## Work required
Starting at the first line of the material below and stopping after the line that includes "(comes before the", write the lines out again exactly. Drop any pictures.

## Information supplied
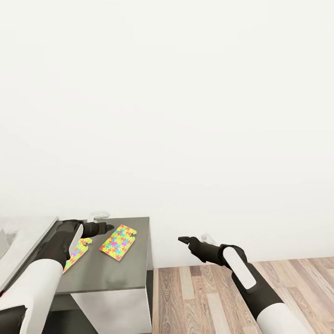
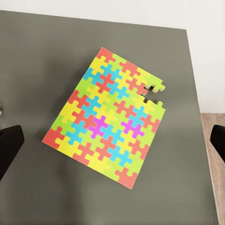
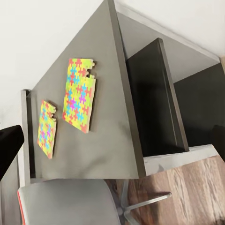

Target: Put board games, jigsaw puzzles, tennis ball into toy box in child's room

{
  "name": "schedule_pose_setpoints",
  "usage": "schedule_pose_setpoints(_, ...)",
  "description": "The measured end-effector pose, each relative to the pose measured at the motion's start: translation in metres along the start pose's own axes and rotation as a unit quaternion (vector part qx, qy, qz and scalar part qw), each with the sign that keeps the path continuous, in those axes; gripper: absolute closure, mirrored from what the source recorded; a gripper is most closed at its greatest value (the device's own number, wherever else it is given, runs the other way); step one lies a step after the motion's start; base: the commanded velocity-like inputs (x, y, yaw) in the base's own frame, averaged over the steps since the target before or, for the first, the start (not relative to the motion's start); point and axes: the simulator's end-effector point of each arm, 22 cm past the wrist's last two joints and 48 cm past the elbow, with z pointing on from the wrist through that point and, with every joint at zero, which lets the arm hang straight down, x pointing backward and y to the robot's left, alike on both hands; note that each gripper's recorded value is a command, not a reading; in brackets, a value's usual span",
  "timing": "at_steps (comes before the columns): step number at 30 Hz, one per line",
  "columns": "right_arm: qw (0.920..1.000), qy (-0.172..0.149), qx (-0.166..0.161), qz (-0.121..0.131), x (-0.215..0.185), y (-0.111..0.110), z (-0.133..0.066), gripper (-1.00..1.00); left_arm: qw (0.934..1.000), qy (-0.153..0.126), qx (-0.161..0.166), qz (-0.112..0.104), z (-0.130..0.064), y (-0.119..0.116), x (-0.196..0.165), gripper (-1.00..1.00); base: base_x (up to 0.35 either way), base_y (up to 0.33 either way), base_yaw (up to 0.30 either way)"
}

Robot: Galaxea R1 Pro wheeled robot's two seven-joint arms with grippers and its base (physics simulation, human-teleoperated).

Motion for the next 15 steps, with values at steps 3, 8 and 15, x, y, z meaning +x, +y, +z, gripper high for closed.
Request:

## Solution to this exercise
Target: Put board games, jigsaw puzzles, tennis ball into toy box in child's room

{
  "name": "schedule_pose_setpoints",
  "usage": "schedule_pose_setpoints(_, ...)",
  "description": "The measured end-effector pose, each relative to the pose measured at the motion's start: translation in metres along the start pose's own axes and rotation as a unit quaternion (vector part qx, qy, qz and scalar part qw), each with the sign that keeps the path continuous, in those axes; gripper: absolute closure, mirrored from what the source recorded; a gripper is most closed at its greatest value (the device's own number, wherever else it is given, runs the other way); step one lies a step after the motion's start; base: the commanded velocity-like inputs (x, y, yaw) in the base's own frame, averaged over the steps since the target before or, for the first, the start (not relative to the motion's start); point and axes: the simulator's end-effector point of each arm, 22 cm past the wrist's last two joints and 48 cm past the elbow, with z pointing on from the wrist through that point and, with every joint at zero, which lets the arm hang straight down, x pointing backward and y to the robot's left, alike on both hands; note that each gripper's recorded value is a command, not a reading; in brackets, a value's usual span",
  "timing": "at_steps (comes before the columns): step number at 30 Hz, one per line",

No further output is needed for the exercise.